### YOUR INSTRUCTIONS
Repeat exactly the lines of the listing below, please, starting with the first and ending with the line containing "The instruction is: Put"; leave out the rest.

• • • • •

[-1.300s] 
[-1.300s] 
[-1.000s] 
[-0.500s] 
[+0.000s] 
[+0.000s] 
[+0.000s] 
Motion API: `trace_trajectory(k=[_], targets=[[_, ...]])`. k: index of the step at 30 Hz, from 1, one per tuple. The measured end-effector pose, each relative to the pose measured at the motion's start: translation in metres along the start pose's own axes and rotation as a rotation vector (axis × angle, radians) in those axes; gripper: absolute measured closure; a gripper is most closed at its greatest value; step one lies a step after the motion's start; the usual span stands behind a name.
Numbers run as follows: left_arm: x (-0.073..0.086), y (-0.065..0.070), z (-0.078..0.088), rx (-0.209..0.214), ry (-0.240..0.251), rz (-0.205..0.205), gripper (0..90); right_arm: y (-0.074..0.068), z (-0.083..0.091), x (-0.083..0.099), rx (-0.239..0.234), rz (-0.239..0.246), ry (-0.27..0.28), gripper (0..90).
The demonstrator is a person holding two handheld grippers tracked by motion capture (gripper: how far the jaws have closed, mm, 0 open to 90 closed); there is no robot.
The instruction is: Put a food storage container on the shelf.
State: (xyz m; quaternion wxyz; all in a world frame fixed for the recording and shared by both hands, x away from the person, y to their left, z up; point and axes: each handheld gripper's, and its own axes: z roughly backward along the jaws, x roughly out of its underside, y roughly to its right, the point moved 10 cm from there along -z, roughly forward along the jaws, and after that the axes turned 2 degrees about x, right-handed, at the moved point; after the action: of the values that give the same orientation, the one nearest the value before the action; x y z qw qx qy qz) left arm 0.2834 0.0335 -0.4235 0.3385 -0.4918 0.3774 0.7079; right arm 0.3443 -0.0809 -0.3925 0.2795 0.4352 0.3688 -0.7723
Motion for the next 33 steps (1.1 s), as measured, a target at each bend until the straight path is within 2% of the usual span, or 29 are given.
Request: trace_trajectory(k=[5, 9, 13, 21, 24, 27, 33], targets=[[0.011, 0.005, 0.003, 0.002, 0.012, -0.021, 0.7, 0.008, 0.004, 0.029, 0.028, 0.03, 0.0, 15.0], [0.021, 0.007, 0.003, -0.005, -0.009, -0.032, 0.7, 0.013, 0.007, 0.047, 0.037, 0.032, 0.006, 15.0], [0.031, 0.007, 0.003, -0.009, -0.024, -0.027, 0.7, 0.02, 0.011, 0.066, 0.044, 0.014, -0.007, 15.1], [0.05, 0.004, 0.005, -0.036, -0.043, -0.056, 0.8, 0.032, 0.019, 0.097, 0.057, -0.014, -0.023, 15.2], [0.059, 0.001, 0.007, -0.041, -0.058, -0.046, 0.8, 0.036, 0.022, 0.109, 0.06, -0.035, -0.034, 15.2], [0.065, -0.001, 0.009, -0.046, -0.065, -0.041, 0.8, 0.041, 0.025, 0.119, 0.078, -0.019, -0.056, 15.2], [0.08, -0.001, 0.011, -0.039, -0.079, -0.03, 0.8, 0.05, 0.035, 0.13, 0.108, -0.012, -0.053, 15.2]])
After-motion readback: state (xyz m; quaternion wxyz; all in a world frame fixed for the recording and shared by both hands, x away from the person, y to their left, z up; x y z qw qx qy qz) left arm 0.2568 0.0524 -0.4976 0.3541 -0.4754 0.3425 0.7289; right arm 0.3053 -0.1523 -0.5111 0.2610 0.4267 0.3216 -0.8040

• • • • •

### ANSWER TO THE EXERCISE
[-1.300s] 
[-1.300s] 
[-1.000s] 
[-0.500s] 
[+0.000s] 
[+0.000s] 
[+0.000s] 
Motion API: `trace_trajectory(k=[_], targets=[[_, ...]])`. k: index of the step at 30 Hz, from 1, one per tuple. The measured end-effector pose, each relative to the pose measured at the motion's start: translation in metres along the start pose's own axes and rotation as a rotation vector (axis × angle, radians) in those axes; gripper: absolute measured closure; a gripper is most closed at its greatest value; step one lies a step after the motion's start; the usual span stands behind a name.
Numbers run as follows: left_arm: x (-0.073..0.086), y (-0.065..0.070), z (-0.078..0.088), rx (-0.209..0.214), ry (-0.240..0.251), rz (-0.205..0.205), gripper (0..90); right_arm: y (-0.074..0.068), z (-0.083..0.091), x (-0.083..0.099), rx (-0.239..0.234), rz (-0.239..0.246), ry (-0.27..0.28), gripper (0..90).
The demonstrator is a person holding two handheld grippers tracked by motion capture (gripper: how far the jaws have closed, mm, 0 open to 90 closed); there is no robot.
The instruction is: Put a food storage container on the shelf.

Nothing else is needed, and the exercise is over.